Édito de Franck Arguillère

Édito de Franck Arguillère

Ce sont des pratiques millénaires fondées sur l’observation et l’intuition, ouvertes aux influences extérieures, au fil des siècles. Yoga, Qi Gong et Taiji Quan partagent une même vision : celle d’un corps, d’un esprit et d’un souffle étroitement liés. Ce sont des disciplines corps-esprit dont la science nous dit aujourd’hui qu’elles agissent sur de nombreux mécanismes de l’organisme avec des effets bénéfiques sur la santé humaine : respiration, équilibre, gestion du stress, douleurs chroniques, vieillissement cognitif.

Elles font la une de l’actualité pour cette rentrée 2026, notamment dans la première émission d’Ali Rebeihi, Grand Bien Vous Fasse, sur France Inter, où des experts expliquent les liens étroits qui existent entre le mouvement, la respiration, l’équilibre émotionnel et le fonctionnement du cerveau. Les traditions ancestrales se voient confirmées par les études scientifiques, toutes à la recherche de ce que nous appelons l’homéostasie : l’équilibre et la stabilité des composants de l’organisme face aux variations extérieures.

Yoga, Qi Gong et Taiji s’inscrivent dans des conceptions du corps humain qui s’expriment dans les médecines traditionnelles des régions concernées, de l’Inde à la Chine… L’enjeu est de retrouver un état de cohérence entre le physique, les émotions et les pensées, comme l’explique Lionel Coudron, médecin et enseignant de yoga. Ce sont des pratiques aussi bien préventives que curatives.
Le souffle vital est au centre de ces conceptions, qu’on l’appelle "prana" en yoga, "Qi" (prononcer "tchi") en Qi Gong ou Taiji. Au-delà de la simple mécanique respiratoire, le travail sur le souffle permet d’agir à la fois sur le corps et sur l’état psychique : méditation, attention, concentration, proprioception (capacité du corps à percevoir sa propre position et ses mouvements dans l’espace)…
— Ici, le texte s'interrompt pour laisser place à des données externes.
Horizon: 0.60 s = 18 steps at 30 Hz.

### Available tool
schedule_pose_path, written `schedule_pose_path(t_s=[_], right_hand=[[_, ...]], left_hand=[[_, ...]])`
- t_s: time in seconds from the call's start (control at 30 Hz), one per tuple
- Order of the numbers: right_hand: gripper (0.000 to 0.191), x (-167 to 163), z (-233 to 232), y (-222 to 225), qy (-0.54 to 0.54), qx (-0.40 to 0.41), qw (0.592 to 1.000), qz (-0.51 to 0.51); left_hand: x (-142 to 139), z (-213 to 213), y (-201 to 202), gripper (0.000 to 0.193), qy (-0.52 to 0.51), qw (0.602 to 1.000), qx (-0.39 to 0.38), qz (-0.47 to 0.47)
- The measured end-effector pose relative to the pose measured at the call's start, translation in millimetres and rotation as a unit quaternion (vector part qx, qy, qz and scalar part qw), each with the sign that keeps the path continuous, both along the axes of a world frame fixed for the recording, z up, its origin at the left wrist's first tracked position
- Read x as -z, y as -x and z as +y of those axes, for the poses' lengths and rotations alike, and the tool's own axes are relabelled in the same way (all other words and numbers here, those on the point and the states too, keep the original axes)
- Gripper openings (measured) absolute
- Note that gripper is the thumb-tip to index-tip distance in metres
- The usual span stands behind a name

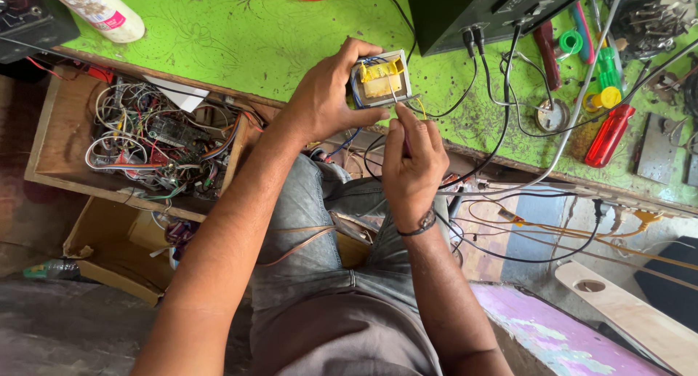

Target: The person uses a screwdriver to remove screws from a small metal box containing a transformer and wires. They then use the screwdriver to adjust the internal components and wires inside the box.

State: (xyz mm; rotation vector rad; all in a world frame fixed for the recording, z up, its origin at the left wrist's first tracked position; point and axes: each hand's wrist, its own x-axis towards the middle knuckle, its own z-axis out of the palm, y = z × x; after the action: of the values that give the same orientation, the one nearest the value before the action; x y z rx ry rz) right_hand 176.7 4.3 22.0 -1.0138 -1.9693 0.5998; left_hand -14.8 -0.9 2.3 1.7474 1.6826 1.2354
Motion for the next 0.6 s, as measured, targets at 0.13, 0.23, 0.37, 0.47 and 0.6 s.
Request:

Les techniques de respirations lentes permettent notamment de renforcer l’activité du système nerveux parasympathique qui favorise le repos, la détente et la digestion.
Quant au mouvement, il fait travailler le corps, stimule le nerf vague (voir : Pourquoi il est important de stimuler son nerf vague) et le drainage lymphatique (voir : La lymphe : échanges et discrétion). Il sollicite aussi les capacités cognitives. Par exemple, l’apprentissage des enchaînements de Taiji, parfois complexes à mémoriser, stimule la neuroplasticité, selon Daniel Schulz, neuroscientifique. Il crée de nouvelles connexions dans le cerveau, notamment dans les zones liées au mouvement, à la planification et à l’attention.
Les effets des ces disciplines s’observent sur la préservation à la fois de certaines capacités cognitives et des fameux télomères, ces capuchons de protection qui se trouvent à l'extrémité de nos chromosomes et qui déterminent le rythme de vieillissement de nos cellules (voir : Chouchouter ses télomères !).

Il y a un fort cousinage, à la fois culturel et thérapeutique, entre ces différentes pratiques : Yoga, Qi Gong, Taiji.
C’est aujourd’hui un fait avéré par la science : elles pourraient aider à entretenir la santé et à mieux vieillir.